What this task involves » Return all of the data exactly, with nothing left out but the pictures.

◆ ◆ ◆ ◆

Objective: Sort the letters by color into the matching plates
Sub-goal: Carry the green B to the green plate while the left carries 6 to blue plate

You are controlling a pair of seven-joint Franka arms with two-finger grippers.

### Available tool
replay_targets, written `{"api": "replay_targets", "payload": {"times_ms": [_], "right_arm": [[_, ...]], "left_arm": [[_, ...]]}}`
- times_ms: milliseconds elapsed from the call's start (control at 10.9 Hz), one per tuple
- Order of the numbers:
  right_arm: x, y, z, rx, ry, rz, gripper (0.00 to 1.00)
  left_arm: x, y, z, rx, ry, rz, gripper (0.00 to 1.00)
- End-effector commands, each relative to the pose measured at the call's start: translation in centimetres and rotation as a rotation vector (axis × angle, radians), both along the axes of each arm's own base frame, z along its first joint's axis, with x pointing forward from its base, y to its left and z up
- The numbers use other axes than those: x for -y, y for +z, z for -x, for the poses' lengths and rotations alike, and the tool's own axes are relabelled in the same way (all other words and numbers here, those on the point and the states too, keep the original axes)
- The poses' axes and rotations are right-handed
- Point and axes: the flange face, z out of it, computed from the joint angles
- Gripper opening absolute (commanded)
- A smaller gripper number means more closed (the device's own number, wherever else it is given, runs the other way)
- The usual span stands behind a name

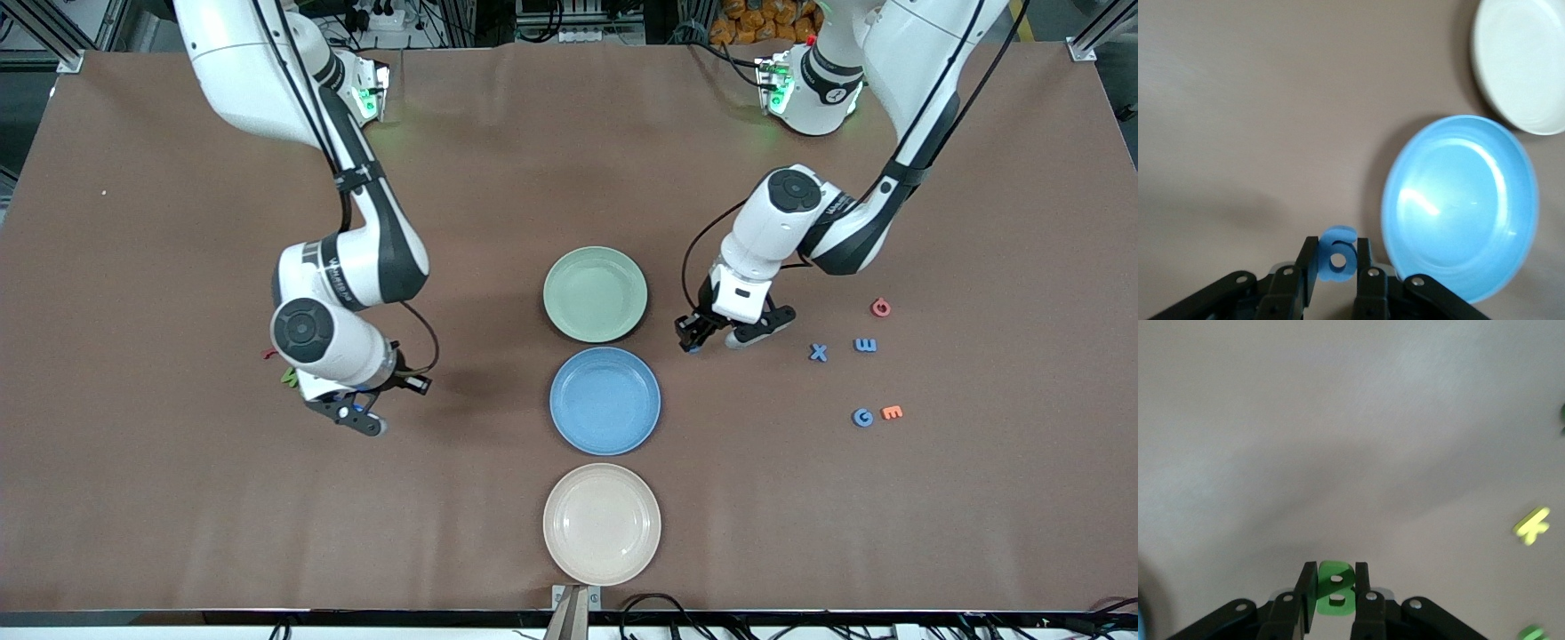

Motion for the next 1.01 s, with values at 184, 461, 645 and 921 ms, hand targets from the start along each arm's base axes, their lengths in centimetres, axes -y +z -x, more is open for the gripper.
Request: {"api": "replay_targets", "payload": {"times_ms": [184,461,645,921], "right_arm": [[-5.7,0.9,3.3,-0.031,-0.090,-0.052,0.00],[-9.7,0.6,5.1,-0.034,-0.116,-0.069,0.00],[-12.4,0.2,6.6,-0.031,-0.145,-0.073,0.00],[-16.2,0.3,9.1,-0.051,-0.192,-0.076,0.00]], "left_arm": [[4.5,0.5,-3.7,0.016,0.071,0.099,0.00],[5.8,0.1,-5.5,0.024,0.077,0.131,0.00],[6.2,-0.5,-6.9,0.046,0.061,0.135,0.00],[5.6,-0.7,-8.3,0.130,-0.045,0.067,1.00]]}}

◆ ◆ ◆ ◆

Exercise response »
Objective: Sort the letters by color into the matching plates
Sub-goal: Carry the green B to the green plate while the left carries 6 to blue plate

You are controlling a pair of seven-joint Franka arms with two-finger grippers.

### Available tool
replay_targets, written `{"api": "replay_targets", "payload": {"times_ms": [_], "right_arm": [[_, ...]], "left_arm": [[_, ...]]}}`
- times_ms: milliseconds elapsed from the call's start (control at 10.9 Hz), one per tuple
- Order of the numbers:
  right_arm: x, y, z, rx, ry, rz, gripper (0.00 to 1.00)
  left_arm: x, y, z, rx, ry, rz, gripper (0.00 to 1.00)
- End-effector commands, each relative to the pose measured at the call's start: translation in centimetres and rotation as a rotation vector (axis × angle, radians), both along the axes of each arm's own base frame, z along its first joint's axis, with x pointing forward from its base, y to its left and z up
- The numbers use other axes than those: x for -y, y for +z, z for -x, for the poses' lengths and rotations alike, and the tool's own axes are relabelled in the same way (all other words and numbers here, those on the point and the states too, keep the original axes)
- The poses' axes and rotations are right-handed
- Point and axes: the flange face, z out of it, computed from the joint angles
- Gripper opening absolute (commanded)
- A smaller gripper number means more closed (the device's own number, wherever else it is given, runs the other way)
- The usual span stands behind a name


Motion for the next 1.01 s, with values at 184, 461, 645 and 921 ms, hand targets from the start along each arm's base axes, their lengths in centimetres, axes -y +z -x, more is open for the gripper.
Request: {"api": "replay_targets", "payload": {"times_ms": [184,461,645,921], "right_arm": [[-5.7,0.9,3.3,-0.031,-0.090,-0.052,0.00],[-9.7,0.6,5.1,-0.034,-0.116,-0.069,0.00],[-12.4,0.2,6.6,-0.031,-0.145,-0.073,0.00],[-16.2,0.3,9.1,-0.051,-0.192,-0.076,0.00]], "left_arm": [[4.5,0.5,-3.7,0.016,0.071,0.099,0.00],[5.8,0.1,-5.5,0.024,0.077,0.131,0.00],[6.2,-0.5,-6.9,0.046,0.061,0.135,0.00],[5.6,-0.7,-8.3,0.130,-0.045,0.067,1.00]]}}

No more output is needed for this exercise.